Could you retype the whole listing word for word and drop the images?
════════════════
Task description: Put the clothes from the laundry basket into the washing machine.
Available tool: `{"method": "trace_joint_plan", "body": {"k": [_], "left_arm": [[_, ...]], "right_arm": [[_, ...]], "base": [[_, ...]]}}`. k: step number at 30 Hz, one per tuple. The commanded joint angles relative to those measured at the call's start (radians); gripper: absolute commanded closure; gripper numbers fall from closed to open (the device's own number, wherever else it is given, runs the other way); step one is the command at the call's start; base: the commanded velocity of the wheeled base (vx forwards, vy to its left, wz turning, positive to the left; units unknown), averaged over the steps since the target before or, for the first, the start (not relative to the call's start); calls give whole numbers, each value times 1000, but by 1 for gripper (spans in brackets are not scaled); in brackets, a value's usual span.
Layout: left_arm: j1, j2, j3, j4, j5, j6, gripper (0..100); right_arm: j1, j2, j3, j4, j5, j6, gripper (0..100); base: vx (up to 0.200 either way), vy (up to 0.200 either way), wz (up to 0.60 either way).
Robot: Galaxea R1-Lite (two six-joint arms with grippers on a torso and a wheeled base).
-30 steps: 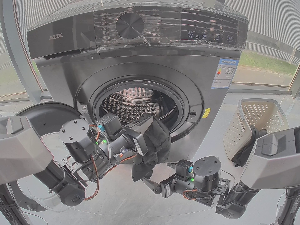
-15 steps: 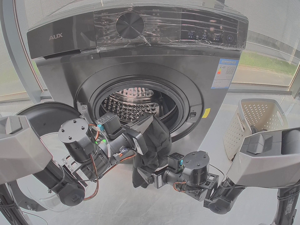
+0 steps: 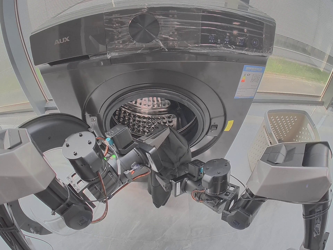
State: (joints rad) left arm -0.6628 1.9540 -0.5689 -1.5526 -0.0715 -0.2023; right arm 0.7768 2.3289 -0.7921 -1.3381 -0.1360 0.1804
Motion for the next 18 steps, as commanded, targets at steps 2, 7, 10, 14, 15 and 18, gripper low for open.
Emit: {"method": "trace_joint_plan", "body": {"k": [2, 7, 10, 14, 15, 18], "left_arm": [[2, -1, 1, 0, 1, 1, 100], [3, 2, 3, 0, 2, 0, 100], [31, 8, 4, 0, 1, 4, 100], [42, 11, 4, 0, 1, 3, 100], [48, 11, 4, 0, 1, 3, 100], [52, 9, 6, 0, 1, 4, 100]], "right_arm": [[7, 3, -2, -3, -1, 2, 0], [13, -8, 4, -3, -1, 2, 100], [15, -20, 16, -3, -1, 4, 100], [15, -54, 47, -4, -1, 4, 100], [15, -65, 57, -4, -1, 4, 100], [15, -105, 96, -4, -1, 2, 100]], "base": [[0, 0, 0], [0, 0, 0], [0, 0, 0], [0, 0, 0], [0, 0, 0], [0, 0, 0]]}}
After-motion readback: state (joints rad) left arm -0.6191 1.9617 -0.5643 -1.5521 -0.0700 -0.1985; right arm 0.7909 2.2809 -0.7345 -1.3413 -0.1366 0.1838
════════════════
**TASK RESPONSE:**
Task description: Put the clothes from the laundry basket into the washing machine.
Available tool: `{"method": "trace_joint_plan", "body": {"k": [_], "left_arm": [[_, ...]], "right_arm": [[_, ...]], "base": [[_, ...]]}}`. k: step number at 30 Hz, one per tuple. The commanded joint angles relative to those measured at the call's start (radians); gripper: absolute commanded closure; gripper numbers fall from closed to open (the device's own number, wherever else it is given, runs the other way); step one is the command at the call's start; base: the commanded velocity of the wheeled base (vx forwards, vy to its left, wz turning, positive to the left; units unknown), averaged over the steps since the target before or, for the first, the start (not relative to the call's start); calls give whole numbers, each value times 1000, but by 1 for gripper (spans in brackets are not scaled); in brackets, a value's usual span.
Layout: left_arm: j1, j2, j3, j4, j5, j6, gripper (0..100); right_arm: j1, j2, j3, j4, j5, j6, gripper (0..100); base: vx (up to 0.200 either way), vy (up to 0.200 either way), wz (up to 0.60 either way).
Robot: Galaxea R1-Lite (two six-joint arms with grippers on a torso and a wheeled base).
-30 steps: 
-15 steps: 
+0 steps: 
State: (joints rad) left arm -0.6628 1.9540 -0.5689 -1.5526 -0.0715 -0.2023; right arm 0.7768 2.3289 -0.7921 -1.3381 -0.1360 0.1804
Motion for the next 18 steps, as commanded, targets at steps 2, 7, 10, 14, 15 and 18, gripper low for open.
Emit: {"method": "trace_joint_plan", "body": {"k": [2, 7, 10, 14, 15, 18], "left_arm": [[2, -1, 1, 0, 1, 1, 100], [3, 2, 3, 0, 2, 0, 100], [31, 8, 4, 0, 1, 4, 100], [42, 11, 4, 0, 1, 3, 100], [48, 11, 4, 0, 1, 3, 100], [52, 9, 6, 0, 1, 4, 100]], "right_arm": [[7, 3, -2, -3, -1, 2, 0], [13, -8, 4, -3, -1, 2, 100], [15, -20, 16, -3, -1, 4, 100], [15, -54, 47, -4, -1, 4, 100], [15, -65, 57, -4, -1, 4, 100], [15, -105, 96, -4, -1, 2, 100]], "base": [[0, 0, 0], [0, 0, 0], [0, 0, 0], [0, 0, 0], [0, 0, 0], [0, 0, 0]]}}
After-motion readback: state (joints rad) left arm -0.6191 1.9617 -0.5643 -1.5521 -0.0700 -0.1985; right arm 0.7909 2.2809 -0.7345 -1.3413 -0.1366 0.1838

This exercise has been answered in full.